Give Every Job Your Best. I learned the value of hard work from my parents.
When I was growing up, my father routinely left for work before sunrise and often didn’t return until evening, six days a week. At the same time, he and my mother managed a 36-unit apartment building. My mother prepared dinner for our family before leaving for her own job each morning, returning home in the evening with just enough time to spend a few quiet hours with my father before doing it all again.
Watching them taught me that meaningful accomplishments usually require persistence more than brilliance.
There will be phases in your life when long hours are unavoidable. During those times, give your work your best effort. A reputation for reliability and diligence has a way of creating opportunities that talent alone cannot.
Protect Your Greatest Asset. For someone just beginning a career, the greatest financial asset isn’t an investment account. It’s the ability to earn a living.
Poor health can quietly undermine that ability. Regular exercise may not seem like a financial strategy, but it helps protect the income that makes every other financial goal possible.
I recently came across a quote from a doctor in the comment section of an article in The New York Times that captured this idea perfectly: “Exercise, by its effect on skeletal muscle, can in part preserve cognition, prevent depression, prevent cardiovascular disease, prevent diabetes, prevent some cancers, prevent osteoporosis, and preserve independence. And the list goes on. There isn’t a single pill on earth that delivers all of those benefits.”
Taking care of your health isn’t simply about living longer. It’s about preserving your independence and giving yourself the opportunity to enjoy the life you’ve worked so hard to build.
As I walked back from the mailbox, I hoped the child whose summer schedule I’d found would do well in every class. Academic success opens many doors.
But I also hope someone teaches lessons like these along the way. Years from now, I doubt anyone will remember a report card or a test score. They’ll remember the habits that shaped a life: investing patiently, working hard, nurturing friendships, and taking care of their health.
Those lessons may never appear on a syllabus, but they can make all the difference.
Dennis Friedman retired from Boeing Satellite Systems after a 30-year career in manufacturing. Born in Ohio, Dennis is a California transplant with a bachelor’s degree in history and an MBA. A self-described “humble investor,” he likes reading historical novels and about personal finance. Follow Dennis on X @DMFrie and check out his earlier articles
Dennis, thanks for a great distillation of the important lessons you’ve learned from seven decades in the school of life.

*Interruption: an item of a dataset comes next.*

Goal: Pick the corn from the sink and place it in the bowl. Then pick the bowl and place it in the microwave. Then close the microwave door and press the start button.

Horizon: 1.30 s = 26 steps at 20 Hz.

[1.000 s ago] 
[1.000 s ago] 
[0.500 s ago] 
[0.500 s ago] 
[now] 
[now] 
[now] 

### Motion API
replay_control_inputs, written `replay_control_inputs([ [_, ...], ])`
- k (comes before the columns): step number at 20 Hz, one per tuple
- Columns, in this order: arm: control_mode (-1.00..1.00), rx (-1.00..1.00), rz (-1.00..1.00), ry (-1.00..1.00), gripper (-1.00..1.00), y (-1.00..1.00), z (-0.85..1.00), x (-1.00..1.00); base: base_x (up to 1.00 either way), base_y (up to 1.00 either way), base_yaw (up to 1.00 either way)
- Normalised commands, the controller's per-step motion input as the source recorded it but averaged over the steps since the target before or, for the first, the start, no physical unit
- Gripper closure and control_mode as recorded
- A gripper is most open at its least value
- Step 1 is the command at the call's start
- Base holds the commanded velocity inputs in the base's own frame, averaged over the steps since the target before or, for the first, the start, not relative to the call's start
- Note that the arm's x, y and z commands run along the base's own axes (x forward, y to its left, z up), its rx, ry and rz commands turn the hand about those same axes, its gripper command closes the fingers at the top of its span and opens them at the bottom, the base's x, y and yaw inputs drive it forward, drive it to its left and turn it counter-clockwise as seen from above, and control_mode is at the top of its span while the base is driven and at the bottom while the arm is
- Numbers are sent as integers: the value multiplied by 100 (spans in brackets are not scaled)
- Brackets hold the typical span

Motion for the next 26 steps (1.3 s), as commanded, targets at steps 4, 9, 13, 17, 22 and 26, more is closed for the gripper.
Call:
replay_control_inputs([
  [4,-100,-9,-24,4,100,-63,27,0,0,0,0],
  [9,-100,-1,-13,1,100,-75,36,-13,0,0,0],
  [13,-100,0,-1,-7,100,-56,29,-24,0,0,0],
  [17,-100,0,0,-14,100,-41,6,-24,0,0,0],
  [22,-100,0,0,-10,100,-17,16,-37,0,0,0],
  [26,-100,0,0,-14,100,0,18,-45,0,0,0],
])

Do you ever try to engage a young person in a conversation that covers those topics? Like most HumbleDollar readers, I caught a vision of most of your list early enough to make a difference in my life, and I’m thankful for it. But many of us are so focused on immediate needs that we fail to consider what our older selves will think is most important.
Thanks again for another fine contribution. Great title, by the way.
Dennis, as Jonathan always used to say, there are only a handful of truly important ideas in finance — we just keep retelling them in different words. Your article does that beautifully, and it goes a step further, weaving in wise advice on career, responsibilities, and relationships. Fitting, since those too can usually be boiled down to a few basic lessons.